Abstract
INTRODUCTION: Advances in nanotechnology and nanomedicine increasingly focus on the rational design of smart nanocarriers capable of site-specific and stimulus-triggered drug release to improve therapeutic efficacy and reduce systemic toxicity. Among them, cyclodextrins (CDs), particularly cyclodextrin nanosponges (CDNSs), have emerged as safe, biodegradable, and versatile platforms for drug delivery due to favorable biocompatibility and structural adaptability.
AREAS COVERED: CDNSs are three-dimensional, cross-linked polymeric networks formed through chemical reactions between cyclodextrins and suitable cross-linkers, generating porous architectures with high surface area and tunable physicochemical properties. These features enable efficient encapsulation of poorly water-soluble drugs and improvement of their solubility and bioavailability. Beyond conventional CD systems, stimulus-responsive CDNSs provide additional control by responding to internal or external triggers such as pH, temperature, light, and redox conditions.
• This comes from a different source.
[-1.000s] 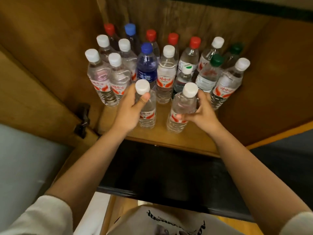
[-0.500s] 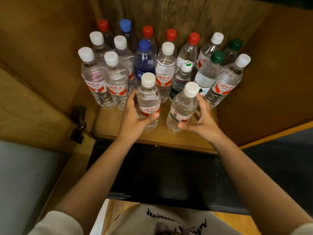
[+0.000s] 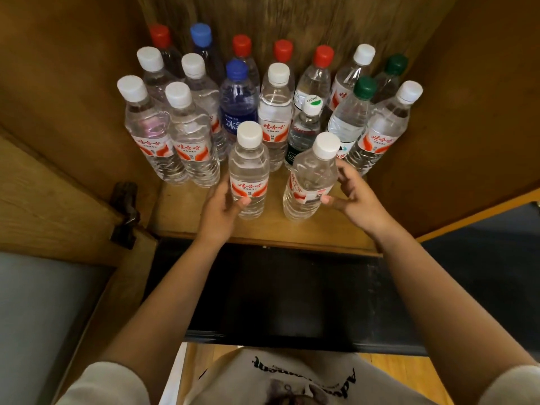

Particularly, glutathione-responsive CDNSs exploit intracellular redox gradients via disulfide bond cleavage, enabling selective drug release in cancerous and inflammatory tissues. Literature for this narrative review was identified through searches of PubMed, Web of Science, and Scopus, focusing on publications from 2000 to early 2025.
EXPERT OPINION: This review highlights glutathione-responsive cyclodextrin nanosponges as an advanced evolution of CD-based carriers, emphasizing emerging structure - property - responsiveness relationships rather than exhaustive coverage. By discussing nanosponge architecture and cross-linking density.